Evolving neural networks

NEAT

Evolving neural networks

NeuroEvolution of Augmenting Topologies is a way to both create and train neural networks using genetic algorithms. It was introduced in 2002 by Kenneth O. Stanley and Risto Miikkulainen in the paper Evolving Neural Networks through Augmenting Topologies.

I implemented it with a few variations and heuristics of my own as my first real CS project.

Process overview

The main idea is very simple: a neural network is a graph, neurons are nodes and inter-neurons connections are weighted edges.

Start with a population of neural networks with random weights and the minimal structure: all the input nodes connected to all the output ones. Then, evolve in one of two way:

  • A new node is added on an existing connection. The old one is deactivated.
  • A new connection is created between two unconnected nodes.

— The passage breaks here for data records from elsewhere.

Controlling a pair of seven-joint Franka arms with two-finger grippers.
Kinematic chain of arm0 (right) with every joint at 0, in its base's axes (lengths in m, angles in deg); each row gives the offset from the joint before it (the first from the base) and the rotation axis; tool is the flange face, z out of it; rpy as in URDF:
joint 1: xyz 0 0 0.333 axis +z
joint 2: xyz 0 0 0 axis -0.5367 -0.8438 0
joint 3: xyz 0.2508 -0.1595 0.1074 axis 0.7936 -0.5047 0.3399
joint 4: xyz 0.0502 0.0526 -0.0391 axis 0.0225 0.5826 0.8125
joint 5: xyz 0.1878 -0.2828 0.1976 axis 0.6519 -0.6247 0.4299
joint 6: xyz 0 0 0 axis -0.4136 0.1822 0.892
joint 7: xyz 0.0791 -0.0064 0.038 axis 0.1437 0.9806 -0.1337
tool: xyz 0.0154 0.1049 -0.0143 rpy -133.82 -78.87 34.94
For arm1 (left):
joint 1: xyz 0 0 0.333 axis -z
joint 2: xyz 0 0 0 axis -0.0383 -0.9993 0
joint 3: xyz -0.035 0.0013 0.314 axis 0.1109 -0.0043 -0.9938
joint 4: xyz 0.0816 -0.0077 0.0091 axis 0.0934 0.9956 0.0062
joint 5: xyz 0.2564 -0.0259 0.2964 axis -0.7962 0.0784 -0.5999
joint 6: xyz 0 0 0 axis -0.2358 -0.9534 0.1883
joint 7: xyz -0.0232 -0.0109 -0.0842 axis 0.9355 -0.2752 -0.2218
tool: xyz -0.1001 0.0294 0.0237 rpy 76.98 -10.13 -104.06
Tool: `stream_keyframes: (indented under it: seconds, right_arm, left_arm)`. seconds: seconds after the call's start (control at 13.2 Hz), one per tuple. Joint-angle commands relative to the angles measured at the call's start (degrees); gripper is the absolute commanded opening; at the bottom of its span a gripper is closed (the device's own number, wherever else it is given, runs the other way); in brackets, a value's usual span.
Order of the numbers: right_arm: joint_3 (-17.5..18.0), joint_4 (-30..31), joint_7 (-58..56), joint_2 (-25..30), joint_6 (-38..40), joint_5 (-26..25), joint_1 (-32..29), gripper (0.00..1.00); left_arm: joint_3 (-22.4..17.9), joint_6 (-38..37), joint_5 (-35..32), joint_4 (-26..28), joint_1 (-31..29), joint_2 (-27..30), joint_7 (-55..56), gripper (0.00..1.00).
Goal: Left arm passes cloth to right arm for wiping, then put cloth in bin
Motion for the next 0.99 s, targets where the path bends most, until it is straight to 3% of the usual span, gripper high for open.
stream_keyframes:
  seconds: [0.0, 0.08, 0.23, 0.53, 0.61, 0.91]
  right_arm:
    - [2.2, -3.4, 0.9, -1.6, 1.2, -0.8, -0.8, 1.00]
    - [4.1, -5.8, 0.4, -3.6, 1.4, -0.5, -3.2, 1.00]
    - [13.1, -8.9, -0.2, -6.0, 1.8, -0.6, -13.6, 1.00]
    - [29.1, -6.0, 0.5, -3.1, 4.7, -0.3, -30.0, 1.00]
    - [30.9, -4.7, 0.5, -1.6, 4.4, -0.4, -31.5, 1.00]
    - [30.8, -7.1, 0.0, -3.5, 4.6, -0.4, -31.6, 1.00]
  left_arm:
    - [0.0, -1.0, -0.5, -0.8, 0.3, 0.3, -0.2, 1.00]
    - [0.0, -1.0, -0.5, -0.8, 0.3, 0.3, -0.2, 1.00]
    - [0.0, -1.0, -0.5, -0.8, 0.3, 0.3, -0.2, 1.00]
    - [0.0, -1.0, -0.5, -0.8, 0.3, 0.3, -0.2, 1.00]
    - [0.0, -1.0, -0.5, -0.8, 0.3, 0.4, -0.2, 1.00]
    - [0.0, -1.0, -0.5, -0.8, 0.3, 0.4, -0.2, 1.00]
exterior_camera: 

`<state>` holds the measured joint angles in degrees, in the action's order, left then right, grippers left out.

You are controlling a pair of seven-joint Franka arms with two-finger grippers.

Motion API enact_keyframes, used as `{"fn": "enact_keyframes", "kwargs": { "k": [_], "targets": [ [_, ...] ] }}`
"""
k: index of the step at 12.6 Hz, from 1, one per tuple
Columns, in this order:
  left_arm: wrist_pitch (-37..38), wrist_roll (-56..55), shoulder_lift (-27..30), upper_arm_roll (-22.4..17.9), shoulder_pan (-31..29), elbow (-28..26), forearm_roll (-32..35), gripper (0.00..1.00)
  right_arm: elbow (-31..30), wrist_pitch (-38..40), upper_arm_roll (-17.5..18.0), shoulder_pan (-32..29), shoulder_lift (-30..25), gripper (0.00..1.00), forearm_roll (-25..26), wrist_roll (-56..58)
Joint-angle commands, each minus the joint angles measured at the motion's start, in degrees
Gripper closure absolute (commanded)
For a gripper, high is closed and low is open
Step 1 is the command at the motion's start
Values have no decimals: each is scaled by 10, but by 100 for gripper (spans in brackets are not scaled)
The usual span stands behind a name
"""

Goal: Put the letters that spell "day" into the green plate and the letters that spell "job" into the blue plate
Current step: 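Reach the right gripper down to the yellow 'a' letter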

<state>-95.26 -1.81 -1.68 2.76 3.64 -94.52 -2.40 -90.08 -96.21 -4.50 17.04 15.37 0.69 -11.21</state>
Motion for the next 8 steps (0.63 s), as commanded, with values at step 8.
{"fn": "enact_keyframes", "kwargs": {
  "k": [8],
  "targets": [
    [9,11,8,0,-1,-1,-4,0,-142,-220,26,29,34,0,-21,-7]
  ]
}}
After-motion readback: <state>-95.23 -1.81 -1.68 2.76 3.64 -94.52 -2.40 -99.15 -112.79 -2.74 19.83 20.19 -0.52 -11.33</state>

After that, the weights are perturbed, similar individuals are crossed over to create new ones and finally, everyone is evaluated. Weak individuals are dismissed and the cycle starts over.

Summary

  1. Mutate the structure
  2. Perturb the weights
  3. Cross over
  4. Evaluate
  5. Select

Although the process is very straight forward, there’s one tricky part: crossing individuals over.

Subtleties

Crossing two paths in the travelling salesman problem is rather simple, crossing over two neural networks is inherently hard. For a crossover between neural networks to make sense, they must share a lot of common traits.

Innovation number

Each structural mutation (connection or neuron), also called gene, has a unique, increasing id: the “innovation number”. It must be the same even if a given mutation occurs in two neural networks with several generations (and thus mutations) in between.

Speciation

The distance between two individuals is then given by the following formula:

$$ d = c_1 \cdot \frac{E}{N} + c_2 \cdot \frac{D}{N} + c_3 \cdot \bar{W} $$

where:

  • $E$ is the number of “Excess” genes, which innovation number excess the max one of the other individual.
  • $D$ is the number of “Disjoint” genes, present in an individual and not in the other.
  • $N$ is the total number of genes, including de-activated ones.
  • $\bar{W}$ is the average weight difference.
  • $c_1$, $c_2$, $c_3$ are arbitrary coefficients.

A threshold $d_s$ is used to infer species, i.e. groups of similar individuals, form the distance matrix. Cross-over is only allowed within species.

Cross-over rules

Gene innovation number: 1 2 3 4 5
Gene type: common disjoint disjoint common excess
Worse performing parent x x x
Best performing parent x x x x
Offspring x x x x

Keep original genes from the best parent, average the weights for common ones.

Stagnation and potential

If the fitness of a species does not increase enough over a generation, its stagnation is incremented. Whenever there’s a significant fitness leap the stagnation is reset.

The potential is the number used to attribute the number of offsprings to a species. It measures how dynamic the evolution of a species is.

$$ \text{potential} = \text{fitness} \cdot (1 - \frac{\text{stagnation}}{\underset{\text{species}}{\max}(\text{stagnation})}) $$

Stagnant species have fewer offsprings, this strategy helps overcoming local fitness maximums.

Freezing the structure

At some stage of the training, the strucutre of the graph can be frozen and gradient descent used for a quicker convergence.